Second, pregnancy testing will provide a producer an estimation of when cows will be calving based on the age of the fetus at the time of the pregnancy exam. An average calving date can be calculated and the producer can use this information to better supplement, the cows through the winter. Remember, the nutrient needs of cows vary throughout their production cycle; cows nutrient requirements are highest immediately before and after calving and are lowest in the second period of pregnancy. Knowledge of the stage of pregnancy can help producers make efficient feeding decisions. For example, most producers will have hay of varying qualities in storage. Since cows in the second period of their pregnancy require less nutrients, producers can target their lower quality feedstuffs for the time when their cows nutrient requirements are the lowest. Alternatively, producers can save their best quality feedstuffs for the post-calving period when a cow’s nutrient requirements are the highest. Thus, obtaining the pregnancy status of your cowherd will allow a producer to adjust the supplementation in a timelier manner.

Finally, if the herd needs to be culled and pregnant cows need to be sold due to drought and lack of pasture, knowing the pregnancy status of the cows will be appealing to potential buyers. Buyers will be looking to purchase cows that will calve closely in line with the cows already in their own herds.

Pregnancy diagnosis is a quick and simple procedure that requires an experienced veterinarian. Two practical methods for pregnancy diagnosis can be used in beef cattle: 1) rectal palpation and 2) transrectal ultrasonography. Rectal palpation is most common and is an accurate form of pregnancy diagnosis that can be performed after day 45 of pregnancy. Many veterinarians are proficient at rectal palpation, and this procedure requires little time in the squeeze chute. Transrectal ultrasonography, commonly referred to as ultrasound, can be used to detect pregnancy as early as 28 days with a high degree of accuracy. This method can be employed just as quickly as rectal palpation when done by a skilled technician and may provide additional information that cannot be determined by rectal palpation. Using transrectal ultrasonography, the technician is actually “looking” at the fetus and can determine the viability of the fetus and the incidence of twins. It is also possible to determine the sex of the fetus between days 60 and 90 of pregnancy.
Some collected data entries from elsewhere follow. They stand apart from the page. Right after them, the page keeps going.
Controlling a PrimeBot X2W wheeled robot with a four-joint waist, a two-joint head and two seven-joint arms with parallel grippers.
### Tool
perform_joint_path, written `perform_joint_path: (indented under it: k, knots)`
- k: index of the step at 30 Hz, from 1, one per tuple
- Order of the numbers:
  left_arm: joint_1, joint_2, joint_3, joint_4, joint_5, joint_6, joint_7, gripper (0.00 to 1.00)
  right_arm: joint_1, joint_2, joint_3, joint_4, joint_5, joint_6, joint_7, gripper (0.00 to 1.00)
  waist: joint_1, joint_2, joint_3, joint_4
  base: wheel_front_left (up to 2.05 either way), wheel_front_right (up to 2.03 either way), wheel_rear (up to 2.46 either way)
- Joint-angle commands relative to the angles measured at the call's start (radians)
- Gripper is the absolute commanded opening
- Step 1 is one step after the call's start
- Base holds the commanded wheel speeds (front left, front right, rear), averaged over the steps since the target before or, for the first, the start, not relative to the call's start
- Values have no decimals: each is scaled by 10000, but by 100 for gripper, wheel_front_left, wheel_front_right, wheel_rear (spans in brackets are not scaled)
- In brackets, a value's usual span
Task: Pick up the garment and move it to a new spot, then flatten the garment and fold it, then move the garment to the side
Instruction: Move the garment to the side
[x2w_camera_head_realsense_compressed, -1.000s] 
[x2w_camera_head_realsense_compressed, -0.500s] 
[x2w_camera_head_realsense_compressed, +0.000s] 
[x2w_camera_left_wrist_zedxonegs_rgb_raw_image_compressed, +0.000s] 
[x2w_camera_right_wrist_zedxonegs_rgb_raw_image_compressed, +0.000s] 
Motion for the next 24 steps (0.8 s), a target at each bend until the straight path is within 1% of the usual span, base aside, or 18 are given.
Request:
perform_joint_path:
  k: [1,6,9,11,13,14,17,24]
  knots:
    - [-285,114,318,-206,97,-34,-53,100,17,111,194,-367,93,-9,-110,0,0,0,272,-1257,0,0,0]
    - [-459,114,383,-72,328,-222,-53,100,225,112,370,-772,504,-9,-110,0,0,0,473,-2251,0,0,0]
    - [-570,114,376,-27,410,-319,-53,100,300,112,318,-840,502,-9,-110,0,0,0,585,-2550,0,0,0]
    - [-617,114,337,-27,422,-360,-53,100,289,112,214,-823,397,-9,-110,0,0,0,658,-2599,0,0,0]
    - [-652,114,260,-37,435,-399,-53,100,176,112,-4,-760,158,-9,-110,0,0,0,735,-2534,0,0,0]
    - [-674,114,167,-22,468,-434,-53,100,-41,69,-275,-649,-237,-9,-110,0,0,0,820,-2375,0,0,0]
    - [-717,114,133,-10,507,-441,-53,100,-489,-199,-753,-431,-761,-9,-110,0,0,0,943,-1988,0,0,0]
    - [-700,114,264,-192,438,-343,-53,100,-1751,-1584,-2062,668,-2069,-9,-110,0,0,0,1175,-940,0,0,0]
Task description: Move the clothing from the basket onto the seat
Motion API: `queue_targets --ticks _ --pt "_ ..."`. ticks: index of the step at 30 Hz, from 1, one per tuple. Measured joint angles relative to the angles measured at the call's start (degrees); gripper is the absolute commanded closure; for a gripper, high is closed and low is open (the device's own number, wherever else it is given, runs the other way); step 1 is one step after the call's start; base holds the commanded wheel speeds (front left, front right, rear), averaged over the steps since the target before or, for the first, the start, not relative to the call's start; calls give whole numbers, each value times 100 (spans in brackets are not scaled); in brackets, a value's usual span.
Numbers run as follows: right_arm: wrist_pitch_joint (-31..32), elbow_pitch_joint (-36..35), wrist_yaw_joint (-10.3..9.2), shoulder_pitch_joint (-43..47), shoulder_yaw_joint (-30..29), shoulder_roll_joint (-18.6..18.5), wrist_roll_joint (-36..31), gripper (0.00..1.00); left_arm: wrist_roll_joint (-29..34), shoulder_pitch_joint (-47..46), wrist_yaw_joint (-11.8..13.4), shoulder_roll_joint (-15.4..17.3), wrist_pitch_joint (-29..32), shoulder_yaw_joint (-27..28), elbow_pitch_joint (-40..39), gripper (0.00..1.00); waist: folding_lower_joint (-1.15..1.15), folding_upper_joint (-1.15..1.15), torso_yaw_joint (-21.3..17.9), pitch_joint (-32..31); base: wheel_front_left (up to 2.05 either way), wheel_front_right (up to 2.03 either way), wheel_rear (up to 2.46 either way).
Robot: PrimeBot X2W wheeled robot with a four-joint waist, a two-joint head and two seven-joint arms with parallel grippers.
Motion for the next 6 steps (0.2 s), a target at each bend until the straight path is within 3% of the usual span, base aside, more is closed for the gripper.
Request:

A final piece of information to keep in mind is to sell cull cows early. The market for cows is usually good through September, and then the price goes south at a fairly rapid pace until it bottoms out in November. So, pull the bulls at the end of the breeding season, schedule to pregnancy check your cows about 45 days later, and get rid of the open cows and other culls before cow prices take a nose dive.

So PLEASE have pregnancy diagnosed in your cows. It will save you money.